1976 Iran: F-4 Fighter’s Electronics and Weapons System Went Dead When Pilot Tried to Fire at UAP. Restored Only After Aircraft Veered Away. Size of a Boeing 707. All in CIA’s Own FOIA Reading Room.

CIA FOIA document CIA-RDP88-01315R000300070004-1 preserves a Washington Post report (January 19, 1979) based on an official US government analysis of the 1976 Tehran UAP incident. An Iranian Air Force F-4 fighter was scrambled to intercept a brightly lit UAP — described as the “size of a Boeing 707 jet” with “colored fast-flashing lights.” The object was tracked by Iranian radar and independently observed by the crew of a commercial airliner. A smaller object emerged from the larger one.
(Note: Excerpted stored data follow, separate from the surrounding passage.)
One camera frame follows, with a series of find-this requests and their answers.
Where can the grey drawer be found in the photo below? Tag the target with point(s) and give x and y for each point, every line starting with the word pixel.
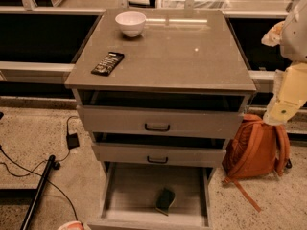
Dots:
pixel 131 192
pixel 159 150
pixel 163 114

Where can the middle grey drawer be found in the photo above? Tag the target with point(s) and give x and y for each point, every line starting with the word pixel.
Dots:
pixel 159 150

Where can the grey drawer cabinet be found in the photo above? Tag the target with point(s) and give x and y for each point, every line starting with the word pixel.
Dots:
pixel 184 52

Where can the black power adapter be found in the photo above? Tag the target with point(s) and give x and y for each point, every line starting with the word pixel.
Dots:
pixel 72 140

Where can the black pole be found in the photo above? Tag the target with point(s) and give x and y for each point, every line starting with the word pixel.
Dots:
pixel 38 193

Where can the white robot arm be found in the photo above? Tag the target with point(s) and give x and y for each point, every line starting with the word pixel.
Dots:
pixel 293 44

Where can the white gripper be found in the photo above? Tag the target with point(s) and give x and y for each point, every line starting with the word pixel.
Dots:
pixel 295 38

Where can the green yellow sponge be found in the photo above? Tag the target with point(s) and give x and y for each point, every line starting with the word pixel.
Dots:
pixel 164 201

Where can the red white object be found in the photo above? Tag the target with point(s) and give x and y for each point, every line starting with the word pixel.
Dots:
pixel 72 225

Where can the orange backpack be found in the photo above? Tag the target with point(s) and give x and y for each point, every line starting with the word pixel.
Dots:
pixel 257 149

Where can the white ceramic bowl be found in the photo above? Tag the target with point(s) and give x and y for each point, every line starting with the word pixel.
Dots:
pixel 131 23

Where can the bottom grey drawer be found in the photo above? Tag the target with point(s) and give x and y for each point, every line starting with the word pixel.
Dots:
pixel 131 192

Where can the black snack bar packet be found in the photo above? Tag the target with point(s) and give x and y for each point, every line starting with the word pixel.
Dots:
pixel 108 64

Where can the top grey drawer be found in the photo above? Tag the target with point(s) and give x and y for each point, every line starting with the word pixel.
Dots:
pixel 163 114

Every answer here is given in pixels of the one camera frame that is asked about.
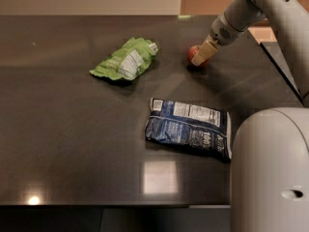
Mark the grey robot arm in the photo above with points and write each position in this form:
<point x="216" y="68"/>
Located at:
<point x="270" y="165"/>

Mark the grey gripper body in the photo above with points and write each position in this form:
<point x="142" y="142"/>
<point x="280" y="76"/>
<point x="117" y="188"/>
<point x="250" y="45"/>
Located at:
<point x="221" y="30"/>

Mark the green chip bag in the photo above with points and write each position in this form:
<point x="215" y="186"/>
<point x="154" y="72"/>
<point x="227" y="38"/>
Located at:
<point x="129" y="61"/>

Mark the blue chip bag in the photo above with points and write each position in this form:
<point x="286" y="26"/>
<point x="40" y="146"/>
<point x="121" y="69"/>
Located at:
<point x="206" y="130"/>

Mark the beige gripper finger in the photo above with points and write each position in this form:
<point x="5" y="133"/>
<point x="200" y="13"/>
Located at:
<point x="204" y="51"/>

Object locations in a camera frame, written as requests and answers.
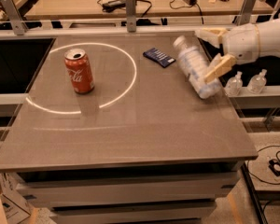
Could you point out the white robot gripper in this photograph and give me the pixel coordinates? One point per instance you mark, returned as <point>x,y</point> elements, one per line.
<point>241,43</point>

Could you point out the clear plastic water bottle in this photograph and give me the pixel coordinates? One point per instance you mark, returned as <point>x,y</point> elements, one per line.
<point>194,65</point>

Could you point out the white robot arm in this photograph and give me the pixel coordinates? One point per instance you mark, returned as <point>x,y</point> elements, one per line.
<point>269,38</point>

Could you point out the small clear bottle left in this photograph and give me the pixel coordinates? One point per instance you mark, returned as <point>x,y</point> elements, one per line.
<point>234,85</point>

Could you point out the small clear bottle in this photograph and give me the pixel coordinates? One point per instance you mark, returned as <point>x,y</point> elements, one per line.
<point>257,82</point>
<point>234,85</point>

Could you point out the small clear bottle right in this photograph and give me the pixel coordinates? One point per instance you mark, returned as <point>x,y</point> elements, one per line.
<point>257,82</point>

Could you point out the dark blue snack packet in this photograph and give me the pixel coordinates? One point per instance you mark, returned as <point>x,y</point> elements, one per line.
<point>159,57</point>

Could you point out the black device on desk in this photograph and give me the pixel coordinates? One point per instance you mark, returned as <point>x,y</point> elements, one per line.
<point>112,5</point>

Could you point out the black power adapter on floor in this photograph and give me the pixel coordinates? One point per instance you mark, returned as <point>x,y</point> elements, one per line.
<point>274,165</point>

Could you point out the red Coca-Cola can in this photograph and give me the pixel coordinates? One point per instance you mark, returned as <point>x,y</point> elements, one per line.
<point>79,70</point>

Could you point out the wooden background desk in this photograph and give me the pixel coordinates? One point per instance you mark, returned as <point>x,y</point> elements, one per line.
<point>91,9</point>

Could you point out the cardboard box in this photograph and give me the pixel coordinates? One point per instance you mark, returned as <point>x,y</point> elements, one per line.
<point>14,209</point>

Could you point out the right metal bracket post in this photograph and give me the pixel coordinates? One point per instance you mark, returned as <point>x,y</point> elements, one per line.
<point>245,13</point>

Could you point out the metal bracket post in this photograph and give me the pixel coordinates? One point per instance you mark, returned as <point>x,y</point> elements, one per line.
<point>18,25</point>
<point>131,15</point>
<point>245,13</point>

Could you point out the middle metal bracket post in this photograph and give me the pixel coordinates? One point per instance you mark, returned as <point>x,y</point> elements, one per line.
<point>131,15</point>

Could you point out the left metal bracket post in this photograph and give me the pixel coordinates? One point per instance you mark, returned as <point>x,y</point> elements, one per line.
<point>18,25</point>

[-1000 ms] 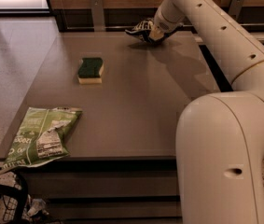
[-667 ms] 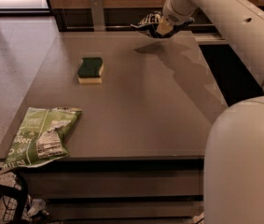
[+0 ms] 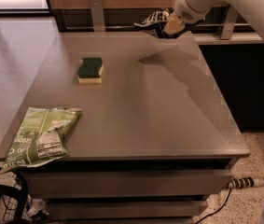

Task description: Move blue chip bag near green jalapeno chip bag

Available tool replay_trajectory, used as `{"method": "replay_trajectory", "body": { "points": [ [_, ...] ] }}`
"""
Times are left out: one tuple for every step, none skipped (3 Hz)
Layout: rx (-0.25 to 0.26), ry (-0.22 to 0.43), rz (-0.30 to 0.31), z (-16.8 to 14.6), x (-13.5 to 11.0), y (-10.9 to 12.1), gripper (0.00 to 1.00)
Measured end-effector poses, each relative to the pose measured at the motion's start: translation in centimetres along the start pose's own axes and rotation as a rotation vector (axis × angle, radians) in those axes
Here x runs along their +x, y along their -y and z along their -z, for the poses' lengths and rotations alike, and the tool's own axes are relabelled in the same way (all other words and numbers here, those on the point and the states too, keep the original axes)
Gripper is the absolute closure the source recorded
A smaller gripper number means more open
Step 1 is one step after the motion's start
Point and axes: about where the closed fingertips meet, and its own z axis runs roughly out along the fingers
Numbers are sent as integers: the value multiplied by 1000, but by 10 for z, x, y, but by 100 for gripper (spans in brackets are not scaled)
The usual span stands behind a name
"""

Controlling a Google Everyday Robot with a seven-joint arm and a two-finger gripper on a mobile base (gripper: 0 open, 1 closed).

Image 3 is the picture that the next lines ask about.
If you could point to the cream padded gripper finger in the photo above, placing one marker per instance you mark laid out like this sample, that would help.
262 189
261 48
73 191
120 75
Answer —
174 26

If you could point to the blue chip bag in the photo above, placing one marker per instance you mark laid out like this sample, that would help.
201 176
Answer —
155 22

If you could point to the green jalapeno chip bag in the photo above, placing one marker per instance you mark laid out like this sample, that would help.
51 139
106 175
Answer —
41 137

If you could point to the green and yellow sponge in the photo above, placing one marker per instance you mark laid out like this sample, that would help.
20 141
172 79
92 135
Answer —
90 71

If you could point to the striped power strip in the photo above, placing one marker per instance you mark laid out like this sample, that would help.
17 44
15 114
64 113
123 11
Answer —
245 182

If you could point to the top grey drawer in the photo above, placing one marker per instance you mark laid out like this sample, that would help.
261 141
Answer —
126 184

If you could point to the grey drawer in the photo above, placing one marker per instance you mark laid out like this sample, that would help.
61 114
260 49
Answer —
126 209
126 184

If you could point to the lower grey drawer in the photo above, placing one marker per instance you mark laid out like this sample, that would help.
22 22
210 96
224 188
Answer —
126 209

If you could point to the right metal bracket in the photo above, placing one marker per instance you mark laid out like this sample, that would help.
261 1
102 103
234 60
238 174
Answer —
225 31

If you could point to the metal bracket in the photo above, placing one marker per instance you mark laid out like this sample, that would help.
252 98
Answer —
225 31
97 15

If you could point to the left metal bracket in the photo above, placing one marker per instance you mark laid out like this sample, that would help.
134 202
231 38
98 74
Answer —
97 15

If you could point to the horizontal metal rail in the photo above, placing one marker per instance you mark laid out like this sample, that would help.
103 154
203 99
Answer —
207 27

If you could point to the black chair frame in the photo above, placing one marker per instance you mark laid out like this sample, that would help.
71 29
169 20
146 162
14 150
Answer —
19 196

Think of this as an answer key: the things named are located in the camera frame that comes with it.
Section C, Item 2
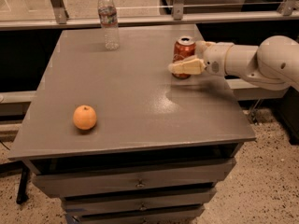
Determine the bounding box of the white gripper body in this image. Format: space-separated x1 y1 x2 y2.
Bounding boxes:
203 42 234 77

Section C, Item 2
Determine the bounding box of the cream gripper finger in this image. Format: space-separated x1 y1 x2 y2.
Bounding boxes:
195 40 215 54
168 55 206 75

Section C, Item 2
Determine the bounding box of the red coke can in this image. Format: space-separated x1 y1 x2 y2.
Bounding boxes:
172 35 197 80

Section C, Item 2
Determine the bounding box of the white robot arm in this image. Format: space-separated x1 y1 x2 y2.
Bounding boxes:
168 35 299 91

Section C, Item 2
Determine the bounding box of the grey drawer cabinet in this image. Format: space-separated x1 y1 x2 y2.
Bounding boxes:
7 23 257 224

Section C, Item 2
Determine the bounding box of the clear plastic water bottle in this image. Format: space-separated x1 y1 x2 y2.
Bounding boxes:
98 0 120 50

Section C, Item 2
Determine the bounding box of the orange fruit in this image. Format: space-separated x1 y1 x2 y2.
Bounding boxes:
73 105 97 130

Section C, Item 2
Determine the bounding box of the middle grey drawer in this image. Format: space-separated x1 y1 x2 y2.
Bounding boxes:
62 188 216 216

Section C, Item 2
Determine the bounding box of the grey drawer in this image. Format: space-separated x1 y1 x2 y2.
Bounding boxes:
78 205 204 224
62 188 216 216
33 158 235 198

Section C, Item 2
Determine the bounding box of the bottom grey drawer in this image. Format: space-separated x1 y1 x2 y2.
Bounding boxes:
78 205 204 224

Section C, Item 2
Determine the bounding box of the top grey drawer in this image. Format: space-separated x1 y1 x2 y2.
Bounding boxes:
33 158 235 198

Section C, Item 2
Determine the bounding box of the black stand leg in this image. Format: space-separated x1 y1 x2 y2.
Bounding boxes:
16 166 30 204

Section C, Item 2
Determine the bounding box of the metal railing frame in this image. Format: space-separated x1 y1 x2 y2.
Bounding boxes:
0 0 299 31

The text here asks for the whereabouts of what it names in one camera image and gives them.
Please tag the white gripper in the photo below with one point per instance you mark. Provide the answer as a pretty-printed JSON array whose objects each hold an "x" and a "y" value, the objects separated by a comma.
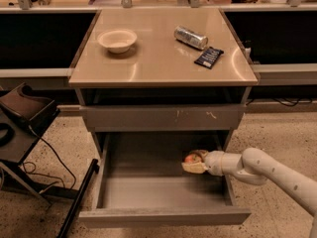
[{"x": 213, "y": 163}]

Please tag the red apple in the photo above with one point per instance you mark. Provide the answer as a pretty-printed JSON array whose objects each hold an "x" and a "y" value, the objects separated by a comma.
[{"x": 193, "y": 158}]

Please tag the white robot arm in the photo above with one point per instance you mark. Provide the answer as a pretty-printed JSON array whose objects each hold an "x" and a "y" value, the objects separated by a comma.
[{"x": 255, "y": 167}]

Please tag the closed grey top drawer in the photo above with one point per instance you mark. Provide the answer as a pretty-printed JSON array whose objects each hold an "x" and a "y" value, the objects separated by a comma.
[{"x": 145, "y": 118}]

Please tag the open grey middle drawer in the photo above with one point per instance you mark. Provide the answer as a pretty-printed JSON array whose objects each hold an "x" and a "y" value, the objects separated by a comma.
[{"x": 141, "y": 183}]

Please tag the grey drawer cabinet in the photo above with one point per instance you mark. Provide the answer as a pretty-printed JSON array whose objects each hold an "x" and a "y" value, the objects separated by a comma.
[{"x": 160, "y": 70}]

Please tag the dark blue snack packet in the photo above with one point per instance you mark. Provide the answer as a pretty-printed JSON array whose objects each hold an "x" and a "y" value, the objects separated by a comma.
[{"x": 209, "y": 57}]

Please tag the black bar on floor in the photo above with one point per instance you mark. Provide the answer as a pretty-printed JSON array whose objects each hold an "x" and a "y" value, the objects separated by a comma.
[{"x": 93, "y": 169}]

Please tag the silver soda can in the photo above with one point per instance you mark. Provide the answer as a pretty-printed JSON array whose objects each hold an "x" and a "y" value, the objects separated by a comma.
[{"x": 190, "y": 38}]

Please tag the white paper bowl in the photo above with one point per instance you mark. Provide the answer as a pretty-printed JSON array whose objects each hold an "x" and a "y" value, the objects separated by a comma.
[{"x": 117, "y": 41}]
When the F-4 pilot prepared to fire an AIM-9 missile at the smaller object, “the electronics weapons system of one of the planes went dead.” The plane’s electronic equipment “became operative after they veered away from the smaller object, which had returned to the larger light.” The Iranian Air Force filed a full report. The US government compiled its own analysis. This event — witnessed by multiple radar stations, military personnel, and commercial aviation crew — involved direct weapons system interference. The complete radar and weapons data are in CIA files and DIA records. The 1976 Iran incident is considered by analysts one of the best-documented military UAP cases in history, combining radar confirmation, multiple credible witnesses, and documented weapons system failure in direct proximity to the object. It is in the CIA’s own FOIA library.